• [What you have to do] Please report, as a single number with no other text, how many lines of the listing contain "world".

• [Supplied data]
======

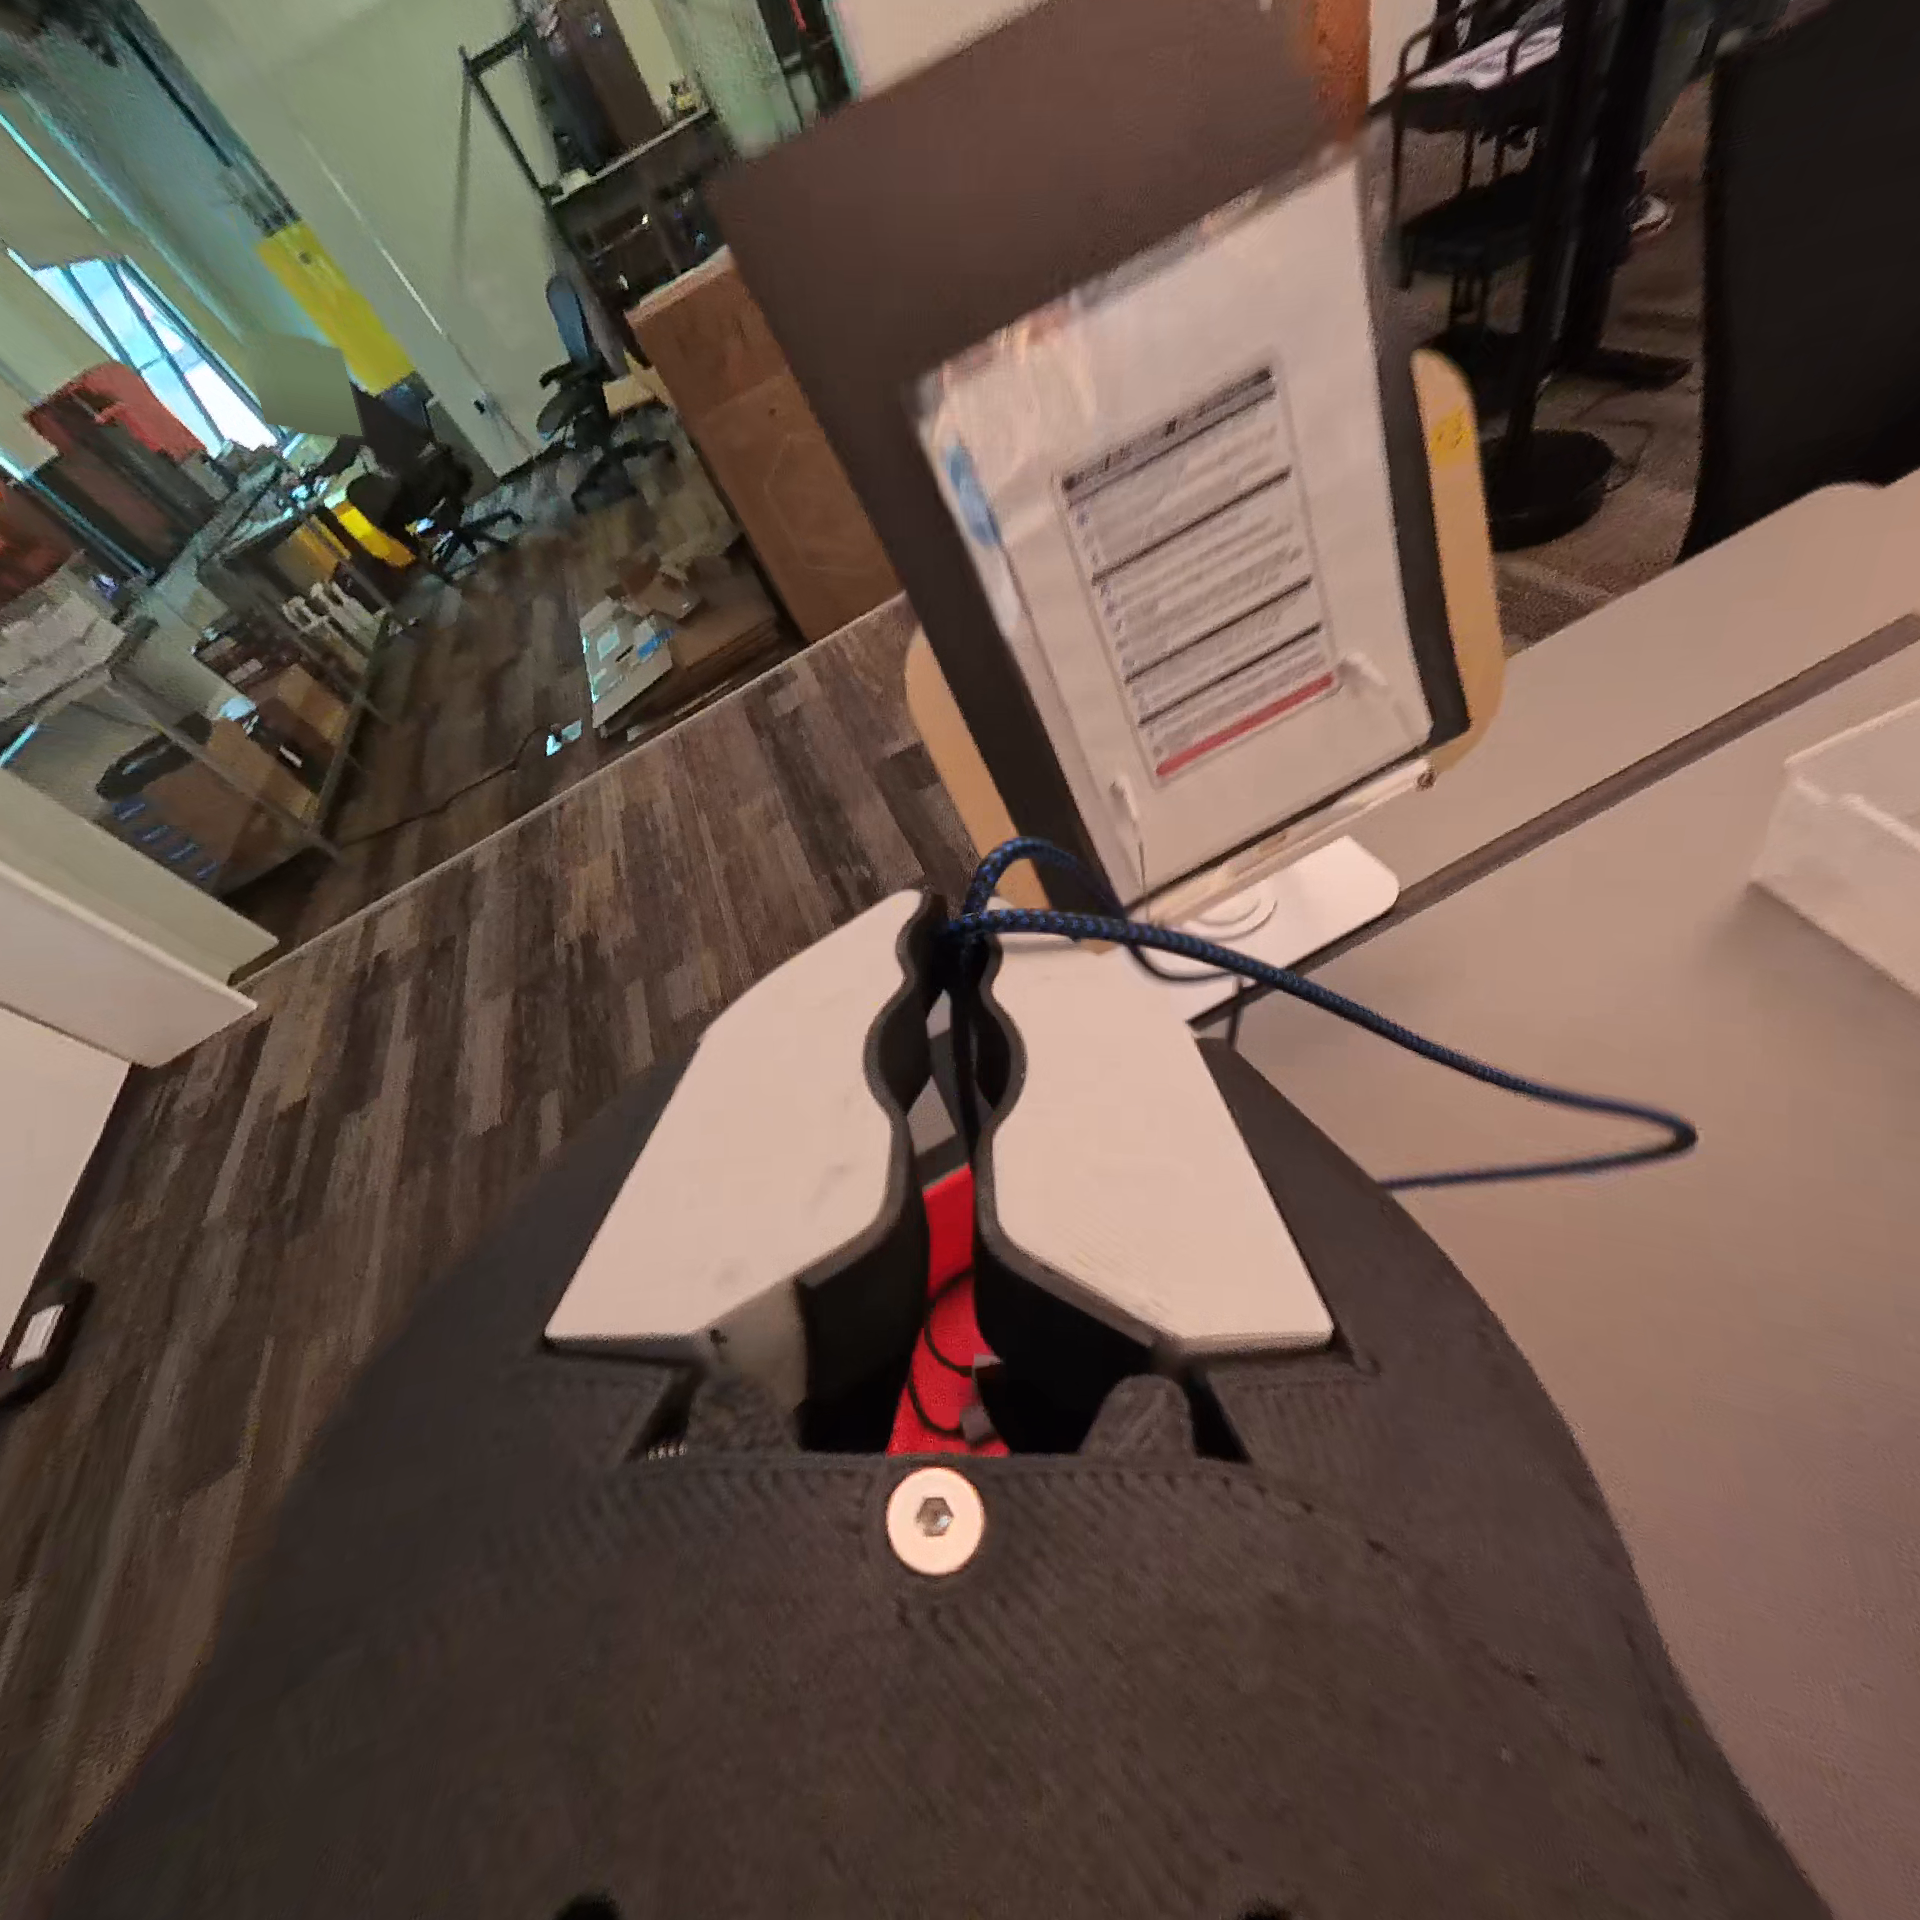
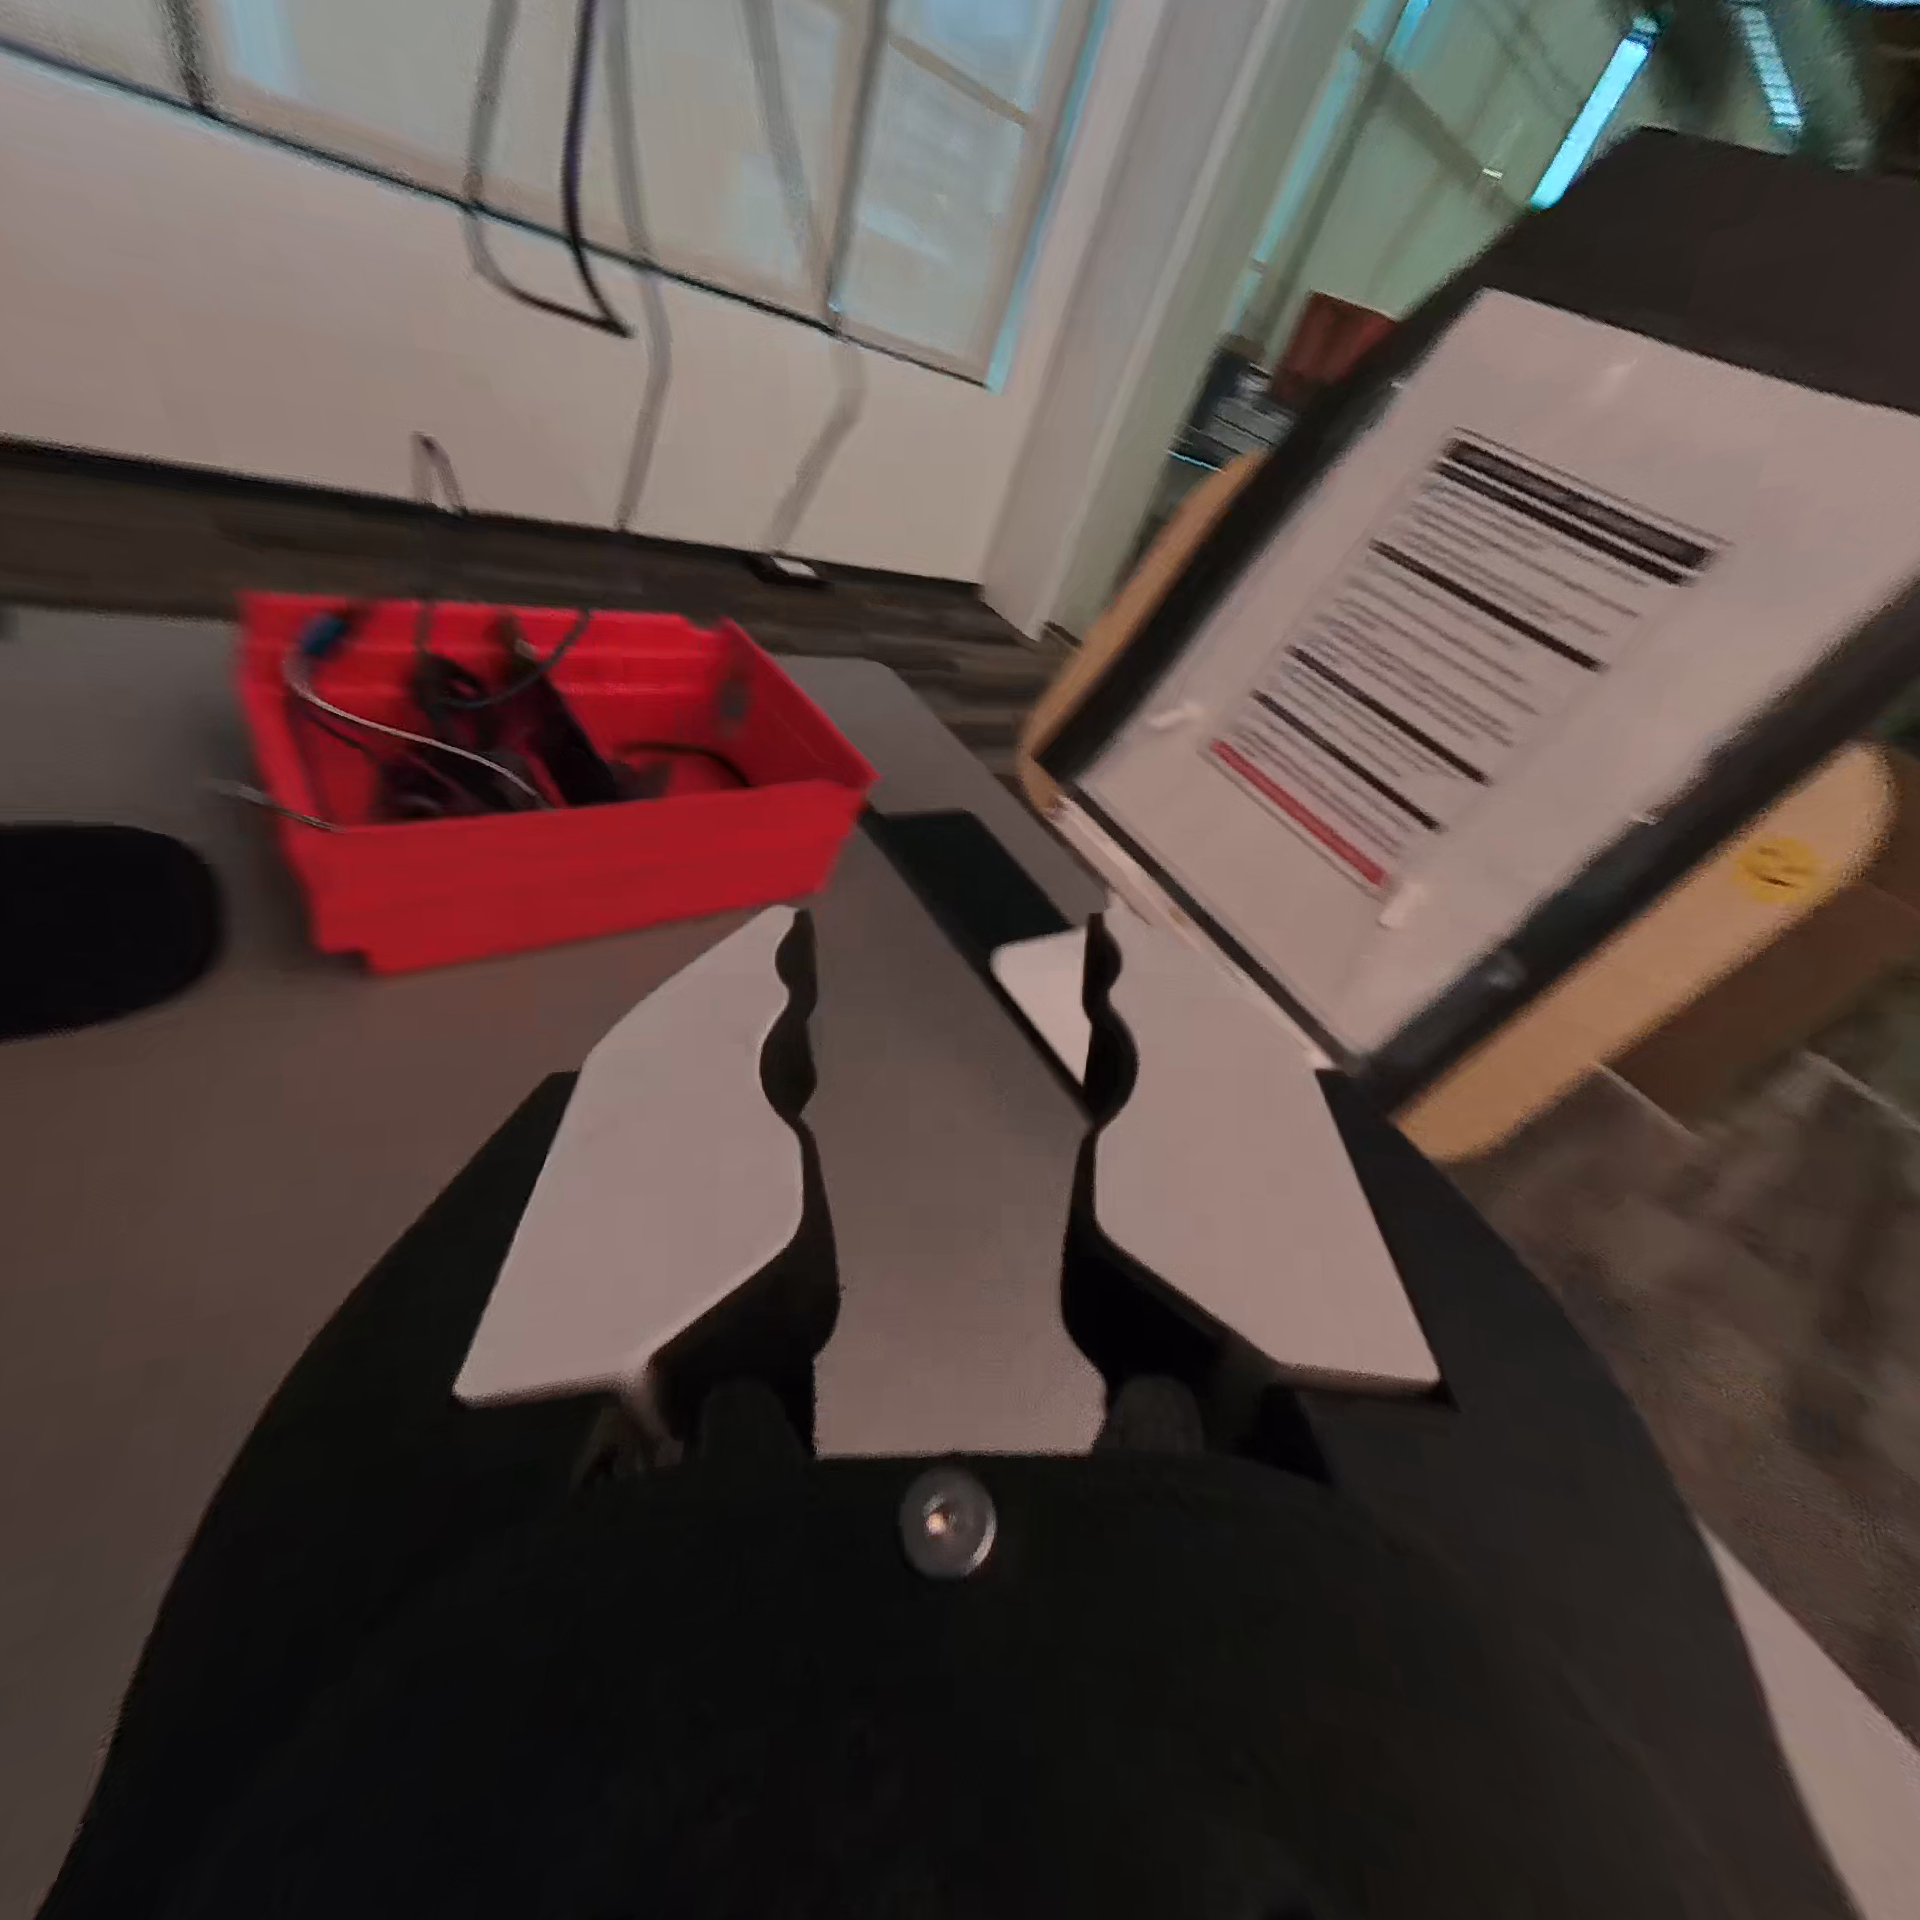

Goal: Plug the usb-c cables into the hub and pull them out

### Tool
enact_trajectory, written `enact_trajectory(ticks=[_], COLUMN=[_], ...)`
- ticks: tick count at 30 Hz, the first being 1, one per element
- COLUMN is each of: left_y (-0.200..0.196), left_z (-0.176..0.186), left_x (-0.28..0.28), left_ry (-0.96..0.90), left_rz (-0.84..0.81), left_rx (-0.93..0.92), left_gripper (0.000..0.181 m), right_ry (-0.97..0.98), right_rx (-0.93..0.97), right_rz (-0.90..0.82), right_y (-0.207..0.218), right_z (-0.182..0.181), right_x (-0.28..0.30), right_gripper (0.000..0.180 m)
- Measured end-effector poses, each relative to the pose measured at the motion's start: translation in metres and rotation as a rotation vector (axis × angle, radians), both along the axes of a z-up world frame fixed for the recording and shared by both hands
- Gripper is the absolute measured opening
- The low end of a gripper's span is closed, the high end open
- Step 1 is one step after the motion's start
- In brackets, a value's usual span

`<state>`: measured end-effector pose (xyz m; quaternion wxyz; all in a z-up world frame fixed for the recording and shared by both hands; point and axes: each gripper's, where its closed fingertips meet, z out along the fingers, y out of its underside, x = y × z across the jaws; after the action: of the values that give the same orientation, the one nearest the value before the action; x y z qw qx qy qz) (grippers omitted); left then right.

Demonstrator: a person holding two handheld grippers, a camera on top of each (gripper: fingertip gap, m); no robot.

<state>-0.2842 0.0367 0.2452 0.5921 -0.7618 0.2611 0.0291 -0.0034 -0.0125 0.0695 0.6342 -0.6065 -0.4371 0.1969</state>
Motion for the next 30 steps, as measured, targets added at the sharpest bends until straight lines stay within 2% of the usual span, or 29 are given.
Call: enact_trajectory(ticks=[7, 11, 15, 19, 23, 25, 26, 27, 28, 30], left_y=[-0.028, -0.051, -0.081, -0.113, -0.143, -0.152, -0.156, -0.159, -0.163, -0.174], left_z=[0.117, 0.172, 0.218, 0.25, 0.277, 0.281, 0.282, 0.283, 0.284, 0.288], left_x=[0.074, 0.115, 0.157, 0.182, 0.193, 0.193, 0.191, 0.187, 0.184, 0.178], left_ry=[0.093, 0.203, 0.287, 0.316, 0.274, 0.247, 0.245, 0.246, 0.247, 0.239], left_rz=[-0.038, 0.008, 0.025, 0.035, 0.028, 0.029, 0.038, 0.051, 0.06, 0.074], left_rx=[0.04, 0.085, 0.134, 0.155, 0.193, 0.162, 0.154, 0.153, 0.151, 0.149], left_gripper=[0.003, 0.002, 0.002, 0.003, 0.002, 0.002, 0.002, 0.003, 0.003, 0.003], right_ry=[0.156, 0.238, 0.269, 0.295, 0.348, 0.396, 0.406, 0.386, 0.346, 0.326], right_rx=[-0.12, -0.166, -0.134, -0.127, -0.14, -0.245, -0.328, -0.41, -0.458, -0.446], right_rz=[0.335, 0.52, 0.593, 0.55, 0.521, 0.614, 0.719, 0.82, 0.831, 0.625], right_y=[-0.036, -0.066, -0.095, -0.116, -0.116, -0.129, -0.147, -0.165, -0.17, -0.144], right_z=[-0.011, -0.017, -0.029, -0.045, -0.036, -0.033, -0.035, -0.04, -0.048, -0.066], right_x=[-0.065, -0.102, -0.139, -0.182, -0.233, -0.263, -0.278, -0.29, -0.301, -0.318], right_gripper=[0.064, 0.067, 0.069, 0.069, 0.069, 0.066, 0.063, 0.059, 0.056, 0.053])
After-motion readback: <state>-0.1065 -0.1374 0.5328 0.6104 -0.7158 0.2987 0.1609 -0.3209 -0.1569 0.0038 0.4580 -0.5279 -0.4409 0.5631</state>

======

• [Written answer] 2